A developer commericializing a patented technology is more likely to be sued by patent holders then one not doing so. Whether the software in question is open source or not doesn't change much.

What I meant is that with commercial software you don't get to see how something got implemented, as such it is hard to come with arguments to sue a given company.

No being able to see how something is implemented strikes me to be a result of software sources being not available, not as result of being commercial.

In any case, patents like those for codecs are applied to all possible implementations, so it really doesn't matter how someone implements the codec.

You don't need to source of software to see that it is capable of encoding or decoding in a certain format and it makes no difference either if the software was paid for or distributed free of cost.

Of course, even commercial software is not free of being sued based on the L&F of a given application or using unlicensed APIs or protocols.

No software is, commercial or non-commercial, open source or closed source.

With open source, you can get patent trolls going through the code and trying to find situations that they can leverage for patents. SCO's case for example.

Even if we assume that this is so, how does it make commerical software less targetable.
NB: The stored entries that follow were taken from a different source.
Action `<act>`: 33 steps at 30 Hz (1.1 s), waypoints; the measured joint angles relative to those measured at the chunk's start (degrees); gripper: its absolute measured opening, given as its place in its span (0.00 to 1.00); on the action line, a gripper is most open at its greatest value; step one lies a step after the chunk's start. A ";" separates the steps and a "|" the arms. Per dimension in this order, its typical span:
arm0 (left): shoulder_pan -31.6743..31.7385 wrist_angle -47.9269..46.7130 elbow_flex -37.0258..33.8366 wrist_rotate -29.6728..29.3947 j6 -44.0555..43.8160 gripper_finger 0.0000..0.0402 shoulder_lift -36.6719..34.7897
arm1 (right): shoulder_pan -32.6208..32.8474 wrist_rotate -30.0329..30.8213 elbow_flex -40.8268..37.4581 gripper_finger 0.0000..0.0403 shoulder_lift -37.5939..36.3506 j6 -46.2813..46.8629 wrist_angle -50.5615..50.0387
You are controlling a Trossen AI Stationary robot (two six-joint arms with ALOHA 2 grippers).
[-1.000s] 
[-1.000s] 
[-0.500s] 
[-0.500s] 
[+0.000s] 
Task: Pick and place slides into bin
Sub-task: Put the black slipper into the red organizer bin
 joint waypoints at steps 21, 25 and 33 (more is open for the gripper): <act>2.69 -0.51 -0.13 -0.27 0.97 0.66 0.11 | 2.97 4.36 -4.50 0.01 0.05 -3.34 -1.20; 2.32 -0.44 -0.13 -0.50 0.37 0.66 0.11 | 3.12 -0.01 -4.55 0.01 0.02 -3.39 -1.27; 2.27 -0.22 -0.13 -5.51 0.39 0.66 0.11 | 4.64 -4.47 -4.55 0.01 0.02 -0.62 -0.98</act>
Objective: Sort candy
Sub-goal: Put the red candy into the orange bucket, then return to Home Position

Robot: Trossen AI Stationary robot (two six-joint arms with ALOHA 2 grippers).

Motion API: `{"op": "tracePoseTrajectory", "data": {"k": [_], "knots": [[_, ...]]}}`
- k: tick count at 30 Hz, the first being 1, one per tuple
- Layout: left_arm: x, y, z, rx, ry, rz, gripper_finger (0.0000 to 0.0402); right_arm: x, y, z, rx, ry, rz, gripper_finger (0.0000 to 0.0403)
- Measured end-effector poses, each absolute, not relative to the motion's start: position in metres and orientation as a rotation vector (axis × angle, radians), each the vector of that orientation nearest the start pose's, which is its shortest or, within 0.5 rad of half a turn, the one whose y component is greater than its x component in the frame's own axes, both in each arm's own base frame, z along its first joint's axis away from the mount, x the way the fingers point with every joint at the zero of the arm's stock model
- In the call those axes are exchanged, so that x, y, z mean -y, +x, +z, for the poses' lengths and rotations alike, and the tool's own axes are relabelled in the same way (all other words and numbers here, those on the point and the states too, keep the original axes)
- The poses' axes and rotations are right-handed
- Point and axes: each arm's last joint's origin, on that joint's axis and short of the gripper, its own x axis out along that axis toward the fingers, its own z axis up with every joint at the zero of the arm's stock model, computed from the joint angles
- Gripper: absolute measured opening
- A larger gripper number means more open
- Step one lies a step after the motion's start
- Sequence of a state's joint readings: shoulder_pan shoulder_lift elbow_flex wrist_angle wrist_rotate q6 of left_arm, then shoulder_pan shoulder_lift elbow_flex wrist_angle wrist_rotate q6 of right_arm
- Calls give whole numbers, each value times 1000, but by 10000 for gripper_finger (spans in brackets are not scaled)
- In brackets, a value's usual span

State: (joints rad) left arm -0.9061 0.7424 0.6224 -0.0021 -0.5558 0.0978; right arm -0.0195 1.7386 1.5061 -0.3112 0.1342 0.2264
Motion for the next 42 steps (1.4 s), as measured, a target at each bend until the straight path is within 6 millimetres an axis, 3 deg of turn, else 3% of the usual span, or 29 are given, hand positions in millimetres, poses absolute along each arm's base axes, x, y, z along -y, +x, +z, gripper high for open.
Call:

This seems to be about reading the source, not having paid for the product.
Or do you assume that the EULA would contain clauses that forbid using anything found in the sources?

They just need to raise the doubt that the software might break the patents. If the community cannot support a court case, they win.

Sure, but some communities, e.g. IBM, Micosoft, Apple, Oracle, Google and so on are likely to be able to do.

As we have seen in the SCO vs. IBM case, they were and SCO lost. Everything.